Sandra : Donc à chaque fois l’hépatite ça touche le foie, quelle que soit l’hépatite. Parce que là vous parlez de transplanter, c’est transplanter le foie.

Karine Lacombe : Voilà quand on parle de transplantation c’est la transplantation du foie. Ça entraine une inflammation du foie.

Sandra  : Et le foie qui est très important...

Karine Lacombe : Le foie qui est très important, qui est un organisme vital pour détoxifier. Ça fait partie de tout le mécanisme vital pour détoxifier le corps.

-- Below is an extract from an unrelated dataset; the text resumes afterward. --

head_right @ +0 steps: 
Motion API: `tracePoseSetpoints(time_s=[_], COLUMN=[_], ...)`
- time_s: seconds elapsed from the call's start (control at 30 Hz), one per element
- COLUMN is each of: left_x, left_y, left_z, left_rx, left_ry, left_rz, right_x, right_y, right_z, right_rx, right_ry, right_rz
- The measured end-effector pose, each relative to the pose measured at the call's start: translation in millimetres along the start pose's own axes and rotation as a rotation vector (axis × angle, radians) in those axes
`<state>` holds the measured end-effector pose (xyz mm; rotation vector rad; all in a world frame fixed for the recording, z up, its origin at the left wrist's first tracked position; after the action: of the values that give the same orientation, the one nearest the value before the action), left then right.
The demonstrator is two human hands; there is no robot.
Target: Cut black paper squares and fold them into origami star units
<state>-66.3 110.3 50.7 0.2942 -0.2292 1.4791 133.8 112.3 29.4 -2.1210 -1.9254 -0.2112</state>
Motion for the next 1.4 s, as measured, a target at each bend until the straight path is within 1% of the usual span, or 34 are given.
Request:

Daniel : Une petite question, le vaccin contre l’hépatite A permet d’empêcher l’entrée du virus ou alors de lutter contre le virus ?

Karine Lacombe : Le vaccin contre l’hépatite A va développer des anticorps anti hépatite A qui vont se manifester quand on va être en contact avec le virus. Donc en fait le virus de l’hépatite A va pénétrer le corps mais il va être mangé par les anticorps. Et donc on ne développera pas de maladies. Et le vaccin contre l’hépatite A est un vaccin qui est très efficace qui protège quasi à 100%. Ce n’est pas le cas d’autres vaccins. C’est pour ça que je me permets de le mentionner.

Sandra : Alors allez-y, aller vous faire vacciner.

Karine Lacombe : Quand on est à risque, ça il faut en parler avec votre médecin, si votre médecin considère que vous êtes à risque il faut vous faire vacciner contre l’hépatite A. Le problème qu’il faut quand même souligner c’est que quand on est porteur d’une hépatite chronique B ou C, le vaccin contre l’hépatite A est remboursé. Quand on n’a pas de maladies hépatites chroniques, le vaccin n’est pas remboursé. Donc par exemple si vous partez en voyage, le vaccin ne sera pas remboursé. Si vous êtes homosexuel mais que vous n’avez pas d’hépatite chronique par ailleurs, le vaccin ne sera pas remboursé. Ceci dit le vaccin ne coute pas très cher...

Sandra : Vous savez combien ?

Karine Lacombe : Entre 15 et 20 euros je crois, il faut deux injections, une première injection et une deuxième injection plus de 6 mois après. Ça vaut le coup je pense de faire ce petit effort financier.